Monday, May 31, 2010

Memorial Day

Memorial Day.  For me it has several connotations.

Memorial Day was when my Grandma's little resort opened for the season, up in northern Michigan.  The weekend started with packing all week before.  The old station wagon was full by Friday night, and we squeezed on top of the load, laying flat in the back on lumps of paint, tools, supplies.  Dad got home from work and we took off around 5:00, arriving at about 11:00.  We raced around with our cousins, said hi to Grandma, found a place to lay our sleeping bags and tried to sleep.  The weekend that followed was dawn to dark work, to get the place spiffed up for guests, fix the things winter had broken, and work on the new projects to improve it all.  Meals were the best, served picnic style because it was hard to fit the family into Grandma's cabin.  She was the best cook in the world.  Like any kids, we thought the work was hard, but it really was fun.  Putting the boats in was the best part- the water was icy, but we didn't care.  We looked for fish, but had no time to go fishing.  We horsed around and raised hell, but did our best to not bother the guests.  We left the resort at dark on Monday, and dad fought traffic to get home around Midnight.  We had to unload the station wagon, a chore I hated, because dad had to go to work in the morning, to rest up for the next weekend of the same routine.

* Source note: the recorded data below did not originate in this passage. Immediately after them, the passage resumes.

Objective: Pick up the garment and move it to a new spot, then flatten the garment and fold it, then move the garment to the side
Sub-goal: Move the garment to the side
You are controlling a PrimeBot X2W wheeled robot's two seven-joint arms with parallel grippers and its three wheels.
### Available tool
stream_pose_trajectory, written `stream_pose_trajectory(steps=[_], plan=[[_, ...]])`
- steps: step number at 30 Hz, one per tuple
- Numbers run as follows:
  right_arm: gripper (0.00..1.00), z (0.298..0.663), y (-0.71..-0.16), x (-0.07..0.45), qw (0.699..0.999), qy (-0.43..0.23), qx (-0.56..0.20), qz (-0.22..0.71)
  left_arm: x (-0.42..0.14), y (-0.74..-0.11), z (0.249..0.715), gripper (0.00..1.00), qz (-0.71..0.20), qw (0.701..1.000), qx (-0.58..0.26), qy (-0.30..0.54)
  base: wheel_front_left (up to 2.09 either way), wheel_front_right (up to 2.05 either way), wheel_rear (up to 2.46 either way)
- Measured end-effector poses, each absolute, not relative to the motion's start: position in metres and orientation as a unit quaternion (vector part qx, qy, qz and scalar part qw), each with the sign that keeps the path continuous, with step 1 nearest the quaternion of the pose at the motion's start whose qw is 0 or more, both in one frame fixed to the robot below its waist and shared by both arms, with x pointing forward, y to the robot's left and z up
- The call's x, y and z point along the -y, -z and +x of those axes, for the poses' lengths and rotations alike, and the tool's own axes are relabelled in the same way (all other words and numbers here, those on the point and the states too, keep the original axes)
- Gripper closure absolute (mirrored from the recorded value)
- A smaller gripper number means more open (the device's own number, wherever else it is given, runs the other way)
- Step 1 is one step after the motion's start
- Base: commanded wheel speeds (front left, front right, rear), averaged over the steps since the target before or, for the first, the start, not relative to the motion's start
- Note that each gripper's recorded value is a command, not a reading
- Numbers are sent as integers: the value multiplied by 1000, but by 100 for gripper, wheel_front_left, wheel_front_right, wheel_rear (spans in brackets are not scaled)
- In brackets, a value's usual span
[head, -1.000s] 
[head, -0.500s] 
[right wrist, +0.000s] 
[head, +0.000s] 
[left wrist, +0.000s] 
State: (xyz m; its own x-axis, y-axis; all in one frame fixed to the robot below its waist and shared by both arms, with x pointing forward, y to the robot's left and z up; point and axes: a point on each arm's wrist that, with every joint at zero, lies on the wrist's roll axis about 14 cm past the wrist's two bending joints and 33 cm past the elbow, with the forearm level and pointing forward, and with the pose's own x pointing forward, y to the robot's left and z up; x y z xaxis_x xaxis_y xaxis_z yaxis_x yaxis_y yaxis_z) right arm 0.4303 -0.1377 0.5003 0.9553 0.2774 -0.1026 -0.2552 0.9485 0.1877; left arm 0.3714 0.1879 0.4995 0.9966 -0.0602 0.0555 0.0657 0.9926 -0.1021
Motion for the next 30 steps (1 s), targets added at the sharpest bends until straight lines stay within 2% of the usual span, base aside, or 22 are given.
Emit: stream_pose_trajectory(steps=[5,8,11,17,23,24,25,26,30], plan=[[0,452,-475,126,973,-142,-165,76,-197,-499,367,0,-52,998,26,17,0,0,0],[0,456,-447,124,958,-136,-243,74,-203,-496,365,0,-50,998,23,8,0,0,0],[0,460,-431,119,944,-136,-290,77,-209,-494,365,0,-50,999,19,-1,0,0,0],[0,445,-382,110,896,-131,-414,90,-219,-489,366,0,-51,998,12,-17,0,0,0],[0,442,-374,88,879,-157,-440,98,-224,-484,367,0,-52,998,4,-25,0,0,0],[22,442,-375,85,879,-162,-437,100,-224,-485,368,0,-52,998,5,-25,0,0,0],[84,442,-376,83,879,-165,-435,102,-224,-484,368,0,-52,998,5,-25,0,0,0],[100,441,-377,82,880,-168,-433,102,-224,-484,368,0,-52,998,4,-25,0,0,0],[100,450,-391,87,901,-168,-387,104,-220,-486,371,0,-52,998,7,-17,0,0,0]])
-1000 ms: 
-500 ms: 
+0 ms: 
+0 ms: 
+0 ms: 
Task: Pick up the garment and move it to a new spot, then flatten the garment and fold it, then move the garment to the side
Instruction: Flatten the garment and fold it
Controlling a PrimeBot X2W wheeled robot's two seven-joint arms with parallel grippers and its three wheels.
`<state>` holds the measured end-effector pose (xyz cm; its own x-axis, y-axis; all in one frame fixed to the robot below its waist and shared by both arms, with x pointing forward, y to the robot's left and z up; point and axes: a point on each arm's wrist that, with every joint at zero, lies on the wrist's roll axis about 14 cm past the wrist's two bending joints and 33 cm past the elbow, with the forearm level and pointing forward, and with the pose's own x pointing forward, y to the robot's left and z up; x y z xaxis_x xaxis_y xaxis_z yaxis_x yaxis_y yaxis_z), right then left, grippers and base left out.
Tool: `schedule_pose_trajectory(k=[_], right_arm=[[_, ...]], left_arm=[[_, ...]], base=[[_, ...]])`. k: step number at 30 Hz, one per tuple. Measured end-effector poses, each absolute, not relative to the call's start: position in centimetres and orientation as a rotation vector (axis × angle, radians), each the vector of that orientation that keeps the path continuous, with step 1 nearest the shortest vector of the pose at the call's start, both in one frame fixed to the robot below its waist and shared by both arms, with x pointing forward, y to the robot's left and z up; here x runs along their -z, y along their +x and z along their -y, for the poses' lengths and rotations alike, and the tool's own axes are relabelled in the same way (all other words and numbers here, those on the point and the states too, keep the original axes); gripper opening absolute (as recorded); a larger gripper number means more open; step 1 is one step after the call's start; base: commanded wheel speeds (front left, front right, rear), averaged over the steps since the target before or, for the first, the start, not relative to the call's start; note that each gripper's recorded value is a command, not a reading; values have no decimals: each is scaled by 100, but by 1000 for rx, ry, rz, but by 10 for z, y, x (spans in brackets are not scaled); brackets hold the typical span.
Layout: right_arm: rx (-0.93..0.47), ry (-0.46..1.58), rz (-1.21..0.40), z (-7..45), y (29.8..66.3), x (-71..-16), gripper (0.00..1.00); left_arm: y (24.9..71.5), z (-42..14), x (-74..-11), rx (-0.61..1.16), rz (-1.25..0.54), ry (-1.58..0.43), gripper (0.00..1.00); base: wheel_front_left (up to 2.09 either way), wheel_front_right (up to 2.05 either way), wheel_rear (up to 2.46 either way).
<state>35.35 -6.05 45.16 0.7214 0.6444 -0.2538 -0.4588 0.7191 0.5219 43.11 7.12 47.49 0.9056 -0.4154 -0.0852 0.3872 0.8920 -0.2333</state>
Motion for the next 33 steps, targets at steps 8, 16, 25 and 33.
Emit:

As to the true meaning of Memorial Day, honoring those killed serving in war, I have been fortunate that my personal experience is limited to the monuments in Washington DC.  The Vietnam Wall, Arlington, the US cemeteries in Europe, and historical accounts.  I can"t add any meaning to those memorials except humble thanks to the soldiers, airmen, sailors and marines, and their parents and spouses. I looked for images, pictures I took while at the memorials.  I realized that no image can do justice to the profound feeling one has when seeing these memorials in person, so this image of the US Cemetery at Normandy is not meant to replicate that, but to signify it.

In the current expanded meaning of Memorial Day, honoring Veterans, I start with those I know, my family- cousins, sons of cousins, nieces, nephews, uncles, aunt, brother, father, grandfather.  Some of them came home changed, physically and mentally.  All of them did what vets do, they came home, found a way back into civilian life, and made great citizens.  They brought solid values, fearlessness and experience that makes this a better society.